My Date With Charlton Heston

By Fucko the Clown


     So, I'm at the Texaco on Beverly, the one that's not there anymore, and I'm takin' a crap and catchin' a little buzz at the same time, y'know, when some guy comes in to use the urinal. I think nothing of it, I finish my business, and just as I'm flushing, I hear this fantastic, booming voice say, "Four score and seven years ago..." And it freezes me. I mean, I got chills just from the sound of it. Then I don't hear anything else, so I come out of the stall, and there's this incredible specimen of a man. Don't get me wrong, I'm no fudgepacker or nothin', but even from the back, I can tell this guy's a stud. So, he's at the pisser, decked out in a really nice double-knit suit, except he's got the pants down around his ankles, and he's just standing there with his eyes closed, not moving.

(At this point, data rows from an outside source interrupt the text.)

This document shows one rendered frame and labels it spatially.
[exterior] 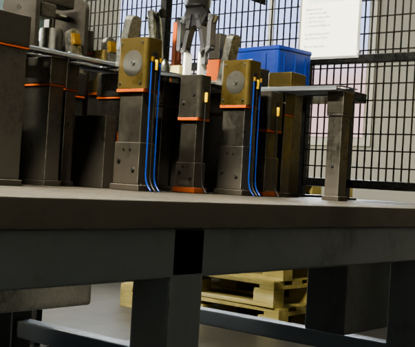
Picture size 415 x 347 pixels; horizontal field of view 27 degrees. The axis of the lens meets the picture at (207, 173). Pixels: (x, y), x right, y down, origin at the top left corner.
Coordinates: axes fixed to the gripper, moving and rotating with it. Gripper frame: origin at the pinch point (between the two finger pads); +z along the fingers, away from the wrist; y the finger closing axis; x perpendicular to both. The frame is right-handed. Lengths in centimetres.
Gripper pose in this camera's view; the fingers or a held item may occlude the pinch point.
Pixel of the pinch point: (194, 66)
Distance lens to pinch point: 241.5
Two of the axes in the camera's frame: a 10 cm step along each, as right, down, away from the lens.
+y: 7.8, 0.4, -6.2
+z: -0.6, 10.0, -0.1
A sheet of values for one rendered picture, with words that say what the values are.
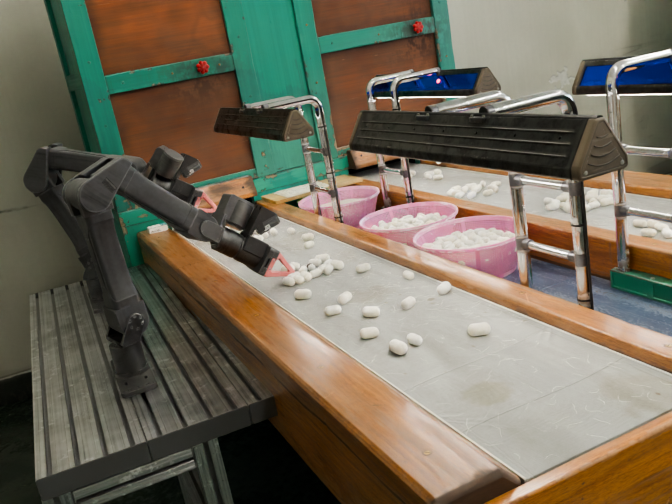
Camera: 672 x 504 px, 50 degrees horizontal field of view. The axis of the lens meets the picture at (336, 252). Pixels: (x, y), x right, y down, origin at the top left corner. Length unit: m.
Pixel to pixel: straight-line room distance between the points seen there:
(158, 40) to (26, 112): 0.95
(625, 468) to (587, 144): 0.39
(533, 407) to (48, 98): 2.62
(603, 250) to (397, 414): 0.75
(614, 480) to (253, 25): 1.98
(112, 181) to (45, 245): 1.90
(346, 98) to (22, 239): 1.51
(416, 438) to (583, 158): 0.39
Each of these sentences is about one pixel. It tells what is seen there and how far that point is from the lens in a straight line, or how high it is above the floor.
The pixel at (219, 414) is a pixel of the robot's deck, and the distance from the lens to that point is 1.30.
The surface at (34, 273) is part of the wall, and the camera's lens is 3.34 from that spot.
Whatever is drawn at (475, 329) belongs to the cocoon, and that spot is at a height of 0.76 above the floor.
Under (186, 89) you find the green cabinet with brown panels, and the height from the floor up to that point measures 1.18.
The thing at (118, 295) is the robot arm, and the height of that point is 0.85.
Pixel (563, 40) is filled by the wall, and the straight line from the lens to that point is 4.27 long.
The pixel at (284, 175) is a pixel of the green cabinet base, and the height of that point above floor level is 0.83.
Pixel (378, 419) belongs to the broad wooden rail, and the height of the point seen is 0.76.
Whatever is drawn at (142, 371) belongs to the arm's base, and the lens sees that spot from 1.53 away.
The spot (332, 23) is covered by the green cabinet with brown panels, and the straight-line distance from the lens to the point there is 2.67.
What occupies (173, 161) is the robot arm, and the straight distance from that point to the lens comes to 1.92.
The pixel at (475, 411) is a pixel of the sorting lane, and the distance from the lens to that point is 1.02.
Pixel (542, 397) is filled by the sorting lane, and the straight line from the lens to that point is 1.04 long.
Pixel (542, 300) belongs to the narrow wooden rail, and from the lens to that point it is 1.29.
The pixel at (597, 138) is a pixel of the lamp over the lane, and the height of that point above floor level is 1.09.
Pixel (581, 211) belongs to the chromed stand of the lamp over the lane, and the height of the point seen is 0.92.
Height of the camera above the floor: 1.25
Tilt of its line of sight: 16 degrees down
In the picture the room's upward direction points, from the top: 10 degrees counter-clockwise
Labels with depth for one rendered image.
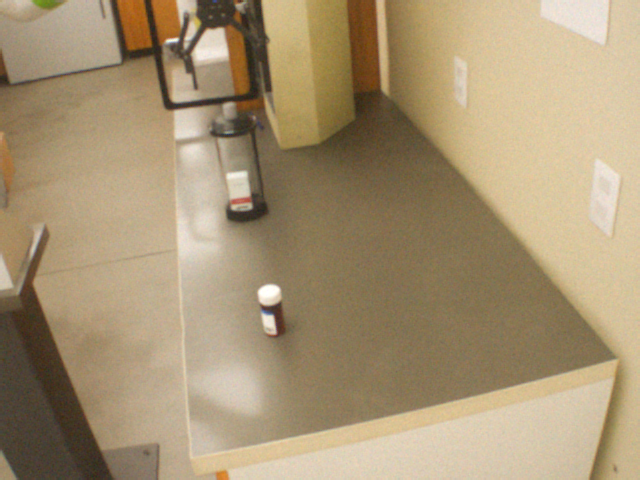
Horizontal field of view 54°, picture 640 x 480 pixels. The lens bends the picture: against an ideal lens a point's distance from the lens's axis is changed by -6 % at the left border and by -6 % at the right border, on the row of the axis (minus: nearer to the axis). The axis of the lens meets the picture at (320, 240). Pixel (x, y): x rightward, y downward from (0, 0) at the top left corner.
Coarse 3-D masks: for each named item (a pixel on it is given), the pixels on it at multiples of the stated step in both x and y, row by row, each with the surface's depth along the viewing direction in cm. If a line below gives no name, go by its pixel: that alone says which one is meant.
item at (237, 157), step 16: (208, 128) 145; (224, 144) 144; (240, 144) 144; (224, 160) 146; (240, 160) 146; (256, 160) 149; (224, 176) 149; (240, 176) 148; (256, 176) 150; (224, 192) 152; (240, 192) 150; (256, 192) 151; (240, 208) 152
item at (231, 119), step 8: (224, 104) 143; (232, 104) 143; (224, 112) 144; (232, 112) 143; (240, 112) 147; (216, 120) 144; (224, 120) 144; (232, 120) 143; (240, 120) 143; (248, 120) 144; (216, 128) 143; (224, 128) 142; (232, 128) 142; (240, 128) 142
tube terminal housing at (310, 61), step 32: (288, 0) 166; (320, 0) 172; (288, 32) 170; (320, 32) 175; (288, 64) 174; (320, 64) 179; (288, 96) 179; (320, 96) 183; (352, 96) 197; (288, 128) 184; (320, 128) 186
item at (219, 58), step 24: (168, 0) 191; (192, 0) 191; (168, 24) 195; (192, 24) 195; (216, 48) 200; (240, 48) 200; (168, 72) 202; (216, 72) 204; (240, 72) 204; (192, 96) 207; (216, 96) 208
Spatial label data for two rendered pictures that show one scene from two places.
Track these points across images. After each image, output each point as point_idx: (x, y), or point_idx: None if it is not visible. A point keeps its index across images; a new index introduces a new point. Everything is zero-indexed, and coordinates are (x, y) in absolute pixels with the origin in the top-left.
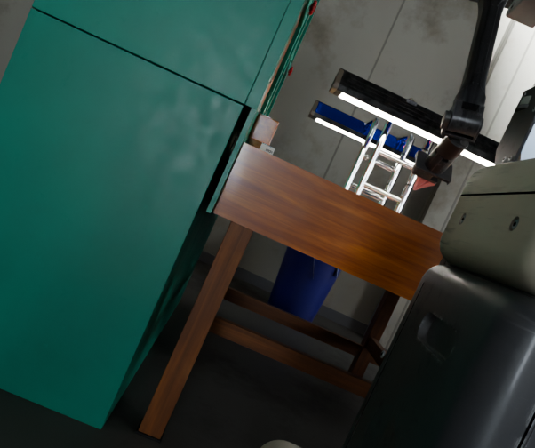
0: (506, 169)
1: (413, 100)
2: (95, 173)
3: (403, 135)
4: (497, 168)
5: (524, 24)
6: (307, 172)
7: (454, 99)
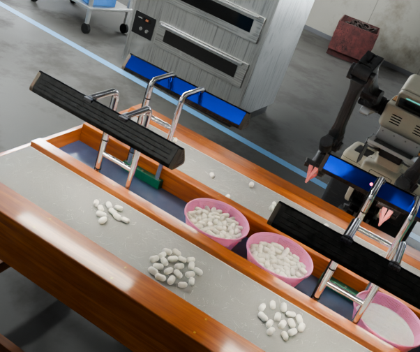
0: None
1: (418, 195)
2: None
3: (357, 228)
4: None
5: None
6: None
7: (418, 178)
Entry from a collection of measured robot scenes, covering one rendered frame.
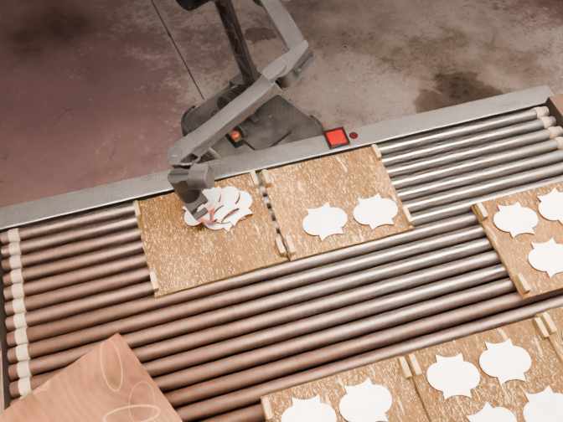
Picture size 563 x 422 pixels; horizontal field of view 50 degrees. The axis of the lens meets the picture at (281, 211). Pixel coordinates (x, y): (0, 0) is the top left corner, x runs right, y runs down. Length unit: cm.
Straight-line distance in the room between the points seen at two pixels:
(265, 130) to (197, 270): 134
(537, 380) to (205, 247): 102
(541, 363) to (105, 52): 301
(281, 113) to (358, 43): 97
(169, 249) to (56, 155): 167
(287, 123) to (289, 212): 121
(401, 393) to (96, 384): 80
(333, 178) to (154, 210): 59
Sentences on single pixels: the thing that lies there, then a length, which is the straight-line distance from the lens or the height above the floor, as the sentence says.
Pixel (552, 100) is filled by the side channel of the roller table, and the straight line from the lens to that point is 246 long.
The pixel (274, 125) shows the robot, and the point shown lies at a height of 26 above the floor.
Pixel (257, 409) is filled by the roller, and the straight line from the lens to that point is 171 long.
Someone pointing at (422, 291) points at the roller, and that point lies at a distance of 189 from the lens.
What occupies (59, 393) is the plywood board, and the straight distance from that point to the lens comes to 168.
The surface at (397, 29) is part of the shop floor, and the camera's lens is 406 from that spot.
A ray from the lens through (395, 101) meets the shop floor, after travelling 361.
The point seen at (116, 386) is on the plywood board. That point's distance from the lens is 165.
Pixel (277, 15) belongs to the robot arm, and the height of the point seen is 142.
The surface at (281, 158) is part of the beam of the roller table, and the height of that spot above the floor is 91.
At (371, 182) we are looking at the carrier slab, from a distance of 205.
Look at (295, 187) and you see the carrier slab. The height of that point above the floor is 94.
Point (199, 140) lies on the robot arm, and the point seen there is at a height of 123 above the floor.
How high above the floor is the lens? 257
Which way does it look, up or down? 57 degrees down
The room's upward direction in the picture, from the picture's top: 2 degrees clockwise
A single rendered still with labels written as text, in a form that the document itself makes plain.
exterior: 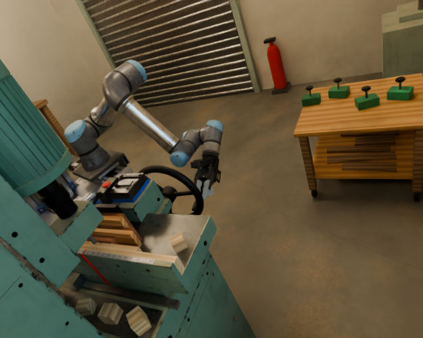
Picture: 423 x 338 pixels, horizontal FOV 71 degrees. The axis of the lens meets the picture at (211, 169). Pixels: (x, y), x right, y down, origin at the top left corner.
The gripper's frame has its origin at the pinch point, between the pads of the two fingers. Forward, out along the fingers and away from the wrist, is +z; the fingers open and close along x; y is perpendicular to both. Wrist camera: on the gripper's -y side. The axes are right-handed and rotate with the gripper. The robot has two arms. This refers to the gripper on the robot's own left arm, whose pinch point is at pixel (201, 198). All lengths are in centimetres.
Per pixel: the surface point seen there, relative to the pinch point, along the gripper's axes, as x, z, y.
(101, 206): 11.2, 13.4, -38.0
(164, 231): -7.7, 18.0, -29.6
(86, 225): 5, 20, -46
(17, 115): 0, 3, -73
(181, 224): -12.2, 15.8, -28.3
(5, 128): 1, 7, -74
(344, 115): -48, -67, 62
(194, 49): 128, -228, 139
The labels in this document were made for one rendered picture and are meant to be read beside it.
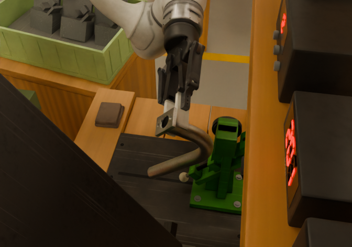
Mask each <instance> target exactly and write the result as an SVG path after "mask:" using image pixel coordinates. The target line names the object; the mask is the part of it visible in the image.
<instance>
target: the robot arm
mask: <svg viewBox="0 0 352 247"><path fill-rule="evenodd" d="M90 2H91V3H92V4H93V5H94V6H95V7H96V8H97V9H98V10H99V11H100V12H101V13H102V14H103V15H105V16H106V17H107V18H109V19H110V20H111V21H113V22H114V23H116V24H118V25H119V26H120V27H122V28H123V30H124V32H125V34H126V37H127V38H128V39H129V40H130V41H131V45H132V48H133V50H134V52H135V53H136V54H137V55H138V56H139V57H141V58H143V59H146V60H153V59H157V58H159V57H161V56H163V55H164V54H165V53H167V54H168V55H167V58H166V64H165V66H164V67H163V68H161V67H159V68H158V70H157V72H158V75H159V81H158V104H160V105H163V106H164V110H163V113H165V112H167V111H168V110H170V109H172V108H173V107H175V108H177V120H176V127H178V128H181V129H183V130H185V131H187V130H188V129H189V109H190V102H191V96H192V94H193V91H194V90H196V91H197V90H198V89H199V84H200V75H201V65H202V56H203V53H204V50H205V46H204V45H202V44H201V43H199V38H200V37H201V35H202V32H203V18H204V14H203V13H204V11H205V8H206V3H207V0H155V1H154V2H144V1H141V2H139V3H136V4H131V3H127V2H125V1H123V0H90ZM192 80H193V81H194V82H192ZM178 92H180V93H181V94H180V93H178Z"/></svg>
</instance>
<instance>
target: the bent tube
mask: <svg viewBox="0 0 352 247"><path fill-rule="evenodd" d="M176 120H177V108H175V107H173V108H172V109H170V110H168V111H167V112H165V113H164V114H162V115H161V116H159V117H157V123H156V133H155V136H156V137H159V136H161V135H163V134H165V133H166V132H169V133H172V134H174V135H176V136H179V137H181V138H184V139H187V140H189V141H192V142H194V143H195V144H197V145H198V146H199V148H198V149H196V150H194V151H191V152H189V153H186V154H183V155H181V156H178V157H176V158H173V159H170V160H167V161H165V162H162V163H160V164H157V165H154V166H152V167H150V168H149V169H148V171H147V172H148V176H149V177H150V178H152V179H154V178H157V177H161V176H164V175H167V174H170V173H172V172H175V171H178V170H181V169H184V168H187V167H189V166H192V165H196V164H199V163H201V162H203V161H205V160H206V159H208V158H209V157H210V156H211V154H212V152H213V149H214V144H213V141H212V139H211V137H210V136H209V135H208V134H207V133H206V132H205V131H203V130H202V129H200V128H198V127H196V126H193V125H191V124H189V129H188V130H187V131H185V130H183V129H181V128H178V127H176Z"/></svg>
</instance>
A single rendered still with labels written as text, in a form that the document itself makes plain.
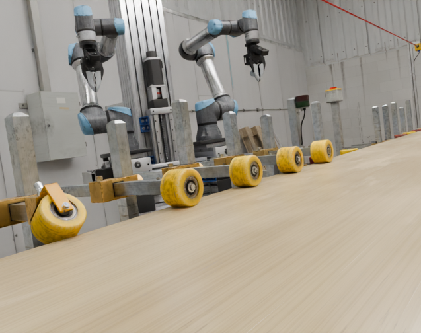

     So I say, "You alright there, Abraham?" and right when I do, it hits me that it's him. It's him! Ben-Fucking-Hur, right there in the Texaco men's room with me! Only somethin' ain't right. With him, I mean. He's just standing there with his head back and his eyes closed, and he's holding his Johnson (even though it looks like he's through takin' his whiz) and then his voice booms out again, real dramatic: "To be ... or not to be ..." And it sounds amazing with the echo off the tile and everything, but all I can think is "Holy shit, he's ripped!" And he is. I don't know what he's on, but he's trippin' hard, and he starts rocking back and forth a little, still with his head back and his eyes shut. Now I'm wondering where his handler is, or his driver, or whatever, 'cause movie star or not, Chuck looks like he needs some help. So I take a step closer and I say, "You need any help, Mr. Heston?" and he suddenly spins around like fucking Kung Fu, and he looks me right in the eye, and he kinda whispers to me: "Could you give your heart to an aging thespian, even if it's only for the night?"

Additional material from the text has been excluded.